Is there a limitation with python's zipfile utility that limits the
size of a file that can be extracted? I'm currently trying to extract
125MB zip files with files that are uncompressed to > 1GB and am
receiving memory errors. Indeed my ram gets maxed during extraction and
then the script quits. Is there a way to spool to disk on the fly, or
is necessary that python opens the entire file before writing? The code
below iterates through a directory of zip files and extracts them
(thanks John!), however for testing I've just been using one file:
zipnames = [x for x in glob.glob('*.zip') if isfile(x)]
for zipname in zipnames:
zf =zipfile.ZipFile (zipname, 'r')
for zfilename in zf.namelist():
newFile = open ( zfilename, "wb")
newFile.write (zf.read (zfilename))
newFile.close()
zf.close()
Any suggestions or comments on how I might be able to work with zip
files of this size would be very helpful.
Best regards,
Lorn 5 5550
Ok, I'm not sure if this helps any, but in debugging it a bit I see the
script stalls on:
newFile.write (zf.read (zfilename))
The memory error generated references line 357 of the zipfile.py
program at the point of decompression:
elif zinfo.compress_type == ZIP_DEFLATED:
if not zlib:
raise RuntimeError, \
"De-compression requires the (missing) zlib module"

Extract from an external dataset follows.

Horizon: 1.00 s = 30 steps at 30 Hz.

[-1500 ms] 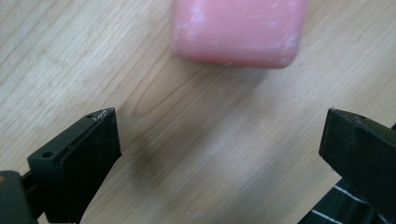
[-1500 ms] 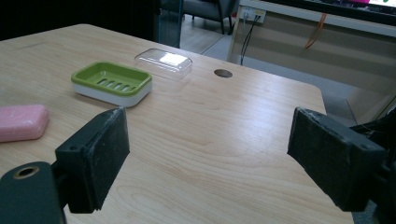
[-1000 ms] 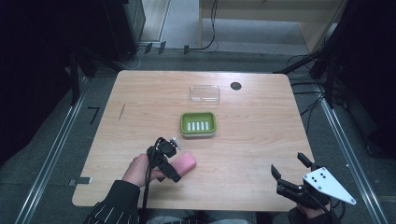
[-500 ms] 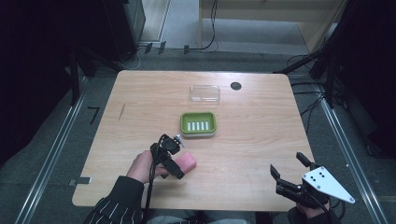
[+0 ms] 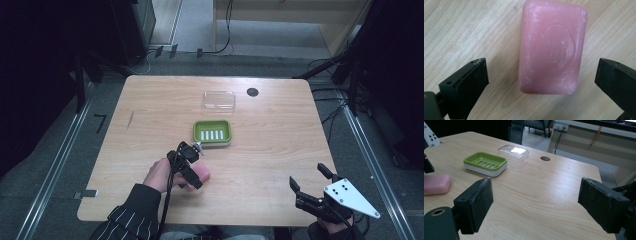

# zlib compress/decompress code by Jeremy Hylton of CNRI
dc = zlib.decompressobj(-15)
bytes = dc.decompress(bytes) ### <------ right here
Is there anyway to modify how my code is approaching this or perhaps
how the zipfile code is handling it or do I need to just invest in more
RAM? I currently have 512 MB and thought that would be plenty....
perhaps I was wrong :-(. If anyone has any ideas it would truly be very
helpful.
Lorn
Hi
I had make this test (try) :
- create 12 txt's files of 100 MB (exactly 102 400 000 bytes)
- create the file "tst.zip" who contains this 12 files (but the file result
is only 1 095 965 bytes size...)
- delete the 12 txt's files
- try your code
And... it's OK for me.
But : the compressed file is only 1 MB of size ; I had 1 GB of RAM ; I use
windows-XP
Sorry, because :
1) my english is bad
2) I had no found your problem
Michel Claveau
On 20 May 2005 18:04:22 -0700, "Lorn" <ef*******@yahoo.com> wrote: Ok, I'm not sure if this helps any, but in debugging it a bit I see the script stalls on:
newFile.write (zf.read (zfilename))
The memory error generated references line 357 of the zipfile.py program at the point of decompression:
elif zinfo.compress_type == ZIP_DEFLATED: if not zlib: raise RuntimeError, \ "De-compression requires the (missing) zlib module" # zlib compress/decompress code by Jeremy Hylton of CNRI dc = zlib.decompressobj(-15) bytes = dc.decompress(bytes) ### <------ right here
The basic problem is that the zipfile module is asking the "dc" object
to decompress the whole file at once -- so you would need (at least)
enough memory to hold both the compressed file (C) and the
uncompressed file (U). There is also a possibility that this could
rise to 2U instead of U+C -- read a few lines further on:
bytes = bytes + ex
Is there anyway to modify how my code is approaching this
You're doing the best you can, as far as I can tell.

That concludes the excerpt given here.